**DATASET EXTRACT**
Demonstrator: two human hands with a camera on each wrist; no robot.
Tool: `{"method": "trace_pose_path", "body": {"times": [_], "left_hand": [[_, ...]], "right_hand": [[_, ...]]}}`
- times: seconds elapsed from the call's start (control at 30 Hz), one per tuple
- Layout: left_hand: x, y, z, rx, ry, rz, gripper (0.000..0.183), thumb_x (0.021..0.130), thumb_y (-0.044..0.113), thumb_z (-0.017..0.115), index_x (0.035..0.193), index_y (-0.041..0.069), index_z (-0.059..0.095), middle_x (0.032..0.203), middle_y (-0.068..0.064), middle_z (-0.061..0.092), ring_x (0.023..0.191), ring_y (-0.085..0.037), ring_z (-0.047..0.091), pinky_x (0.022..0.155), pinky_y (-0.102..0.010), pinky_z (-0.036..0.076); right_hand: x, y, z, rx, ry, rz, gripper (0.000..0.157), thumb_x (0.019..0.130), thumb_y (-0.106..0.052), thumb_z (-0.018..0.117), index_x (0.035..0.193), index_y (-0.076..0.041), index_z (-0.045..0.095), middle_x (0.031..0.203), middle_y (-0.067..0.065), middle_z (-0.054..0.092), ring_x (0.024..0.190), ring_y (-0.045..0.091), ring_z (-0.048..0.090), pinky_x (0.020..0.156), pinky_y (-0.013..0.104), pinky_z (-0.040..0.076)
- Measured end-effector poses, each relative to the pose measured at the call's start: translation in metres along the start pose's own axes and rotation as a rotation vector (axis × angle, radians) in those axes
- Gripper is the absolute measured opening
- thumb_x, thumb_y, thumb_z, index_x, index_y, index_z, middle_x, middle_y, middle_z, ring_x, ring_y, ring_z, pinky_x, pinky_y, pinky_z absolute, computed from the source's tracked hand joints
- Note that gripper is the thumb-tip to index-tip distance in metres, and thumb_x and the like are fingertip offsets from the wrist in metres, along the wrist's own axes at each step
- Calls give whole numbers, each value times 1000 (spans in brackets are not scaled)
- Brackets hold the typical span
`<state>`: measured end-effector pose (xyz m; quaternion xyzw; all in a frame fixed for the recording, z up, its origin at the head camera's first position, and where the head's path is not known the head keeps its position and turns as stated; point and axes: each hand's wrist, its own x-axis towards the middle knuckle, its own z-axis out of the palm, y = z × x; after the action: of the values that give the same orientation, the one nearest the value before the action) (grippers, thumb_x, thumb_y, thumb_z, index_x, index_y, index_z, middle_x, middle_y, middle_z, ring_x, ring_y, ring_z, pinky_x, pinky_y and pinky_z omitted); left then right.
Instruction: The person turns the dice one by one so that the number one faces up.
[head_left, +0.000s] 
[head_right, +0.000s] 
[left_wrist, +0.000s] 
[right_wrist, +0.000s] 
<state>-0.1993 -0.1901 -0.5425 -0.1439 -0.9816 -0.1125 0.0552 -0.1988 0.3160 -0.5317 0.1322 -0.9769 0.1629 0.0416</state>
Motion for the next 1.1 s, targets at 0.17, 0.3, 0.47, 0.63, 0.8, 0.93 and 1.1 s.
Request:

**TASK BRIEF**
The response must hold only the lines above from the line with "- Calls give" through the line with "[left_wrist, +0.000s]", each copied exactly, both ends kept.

**OUTPUT FOR THIS TASK**
- Calls give whole numbers, each value times 1000 (spans in brackets are not scaled)
- Brackets hold the typical span
`<state>`: measured end-effector pose (xyz m; quaternion xyzw; all in a frame fixed for the recording, z up, its origin at the head camera's first position, and where the head's path is not known the head keeps its position and turns as stated; point and axes: each hand's wrist, its own x-axis towards the middle knuckle, its own z-axis out of the palm, y = z × x; after the action: of the values that give the same orientation, the one nearest the value before the action) (grippers, thumb_x, thumb_y, thumb_z, index_x, index_y, index_z, middle_x, middle_y, middle_z, ring_x, ring_y, ring_z, pinky_x, pinky_y and pinky_z omitted); left then right.
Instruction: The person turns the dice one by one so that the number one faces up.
[head_left, +0.000s] 
[head_right, +0.000s] 
[left_wrist, +0.000s] 

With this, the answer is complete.